Inventory Obsolescence
 
We evaluate our inventory for excess and obsolescence on a quarterly basis.  In preparing our evaluation, we look at the expected demand for our products for the next three to twelve months in order to determine whether or not such equipment to be installed requires a change in the inventory reserve in order to record the inventory at net realizable value.  After discussions with the senior management team, a reserve is established so that inventory is appropriately stated at the lower of cost or net realizable value.

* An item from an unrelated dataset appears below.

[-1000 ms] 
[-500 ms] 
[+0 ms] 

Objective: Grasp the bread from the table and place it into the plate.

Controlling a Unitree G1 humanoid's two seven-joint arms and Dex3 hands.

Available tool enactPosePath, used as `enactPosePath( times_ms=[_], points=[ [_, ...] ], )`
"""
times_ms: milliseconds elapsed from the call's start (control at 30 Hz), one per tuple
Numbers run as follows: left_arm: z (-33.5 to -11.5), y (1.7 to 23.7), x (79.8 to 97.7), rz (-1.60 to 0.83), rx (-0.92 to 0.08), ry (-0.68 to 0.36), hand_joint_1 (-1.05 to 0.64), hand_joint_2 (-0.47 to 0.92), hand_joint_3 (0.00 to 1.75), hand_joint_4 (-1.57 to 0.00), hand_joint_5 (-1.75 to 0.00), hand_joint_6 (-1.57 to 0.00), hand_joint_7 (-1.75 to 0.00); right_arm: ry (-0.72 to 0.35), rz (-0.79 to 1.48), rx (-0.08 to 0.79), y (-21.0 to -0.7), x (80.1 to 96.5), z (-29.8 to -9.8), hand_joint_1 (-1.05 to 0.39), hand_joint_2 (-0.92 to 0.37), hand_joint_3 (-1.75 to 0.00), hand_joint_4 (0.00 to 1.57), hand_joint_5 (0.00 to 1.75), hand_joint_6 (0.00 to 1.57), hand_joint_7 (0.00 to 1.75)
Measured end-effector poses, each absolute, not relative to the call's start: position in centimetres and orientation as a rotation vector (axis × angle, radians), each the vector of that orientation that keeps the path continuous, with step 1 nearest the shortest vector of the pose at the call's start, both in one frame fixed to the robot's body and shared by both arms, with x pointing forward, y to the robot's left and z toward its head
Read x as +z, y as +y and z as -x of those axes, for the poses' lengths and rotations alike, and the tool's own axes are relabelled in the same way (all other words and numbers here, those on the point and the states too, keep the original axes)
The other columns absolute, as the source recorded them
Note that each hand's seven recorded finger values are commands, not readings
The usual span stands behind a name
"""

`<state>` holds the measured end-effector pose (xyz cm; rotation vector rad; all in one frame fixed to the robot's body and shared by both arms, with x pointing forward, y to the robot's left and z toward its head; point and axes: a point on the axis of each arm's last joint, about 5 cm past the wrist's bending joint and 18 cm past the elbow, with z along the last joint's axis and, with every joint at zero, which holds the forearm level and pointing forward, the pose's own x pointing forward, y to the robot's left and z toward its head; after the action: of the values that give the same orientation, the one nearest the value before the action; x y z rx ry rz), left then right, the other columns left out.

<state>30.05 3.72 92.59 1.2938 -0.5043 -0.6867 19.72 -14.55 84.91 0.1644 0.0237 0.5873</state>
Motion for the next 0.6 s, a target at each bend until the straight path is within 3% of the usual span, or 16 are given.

Capitalization of Internal Buildout Costs
 
Our CrossingGuard® red light enforcement business requires us to install our technology in the communities that we serve.  To do this, the Company deploys internal resources to design, install and configure its software and equipment in those communities (i.e., buildout).  Buildout costs are defined as directly related payroll, fringe, and travel and entertainment expense.  Those buildout costs are capitalizable as part of the cost of the system deployed under contract in a community we serve and depreciated over the life of the contract.  We accumulate the amount of those internal buildout costs incurred on a quarterly basis and capitalize them.   Internal buildout costs capitalized in the first quarter of 2008 and 2007 were approximately $100,000 and $135,000, respectively.

Share-Based Compensation
 
We account for share-based compensation under the provisions of Statement of Financial Accounting Standards No. 123(R), "Share-Based Payments" ("SFAS 123(R)"), which requires all share-based payments to employees to be recognized in our financial statements at their fair value.  We continue to use the Black-Scholes option pricing model to determine fair value of options under SFAS 123(R) and have elected to use the modified-prospective transition method, in which prior period financial statements will not be restated but disclosure of the pro forma net loss calculation will be included in the footnotes to the financial statements for periods prior to fiscal 2006 and the adoption of SFAS123(R).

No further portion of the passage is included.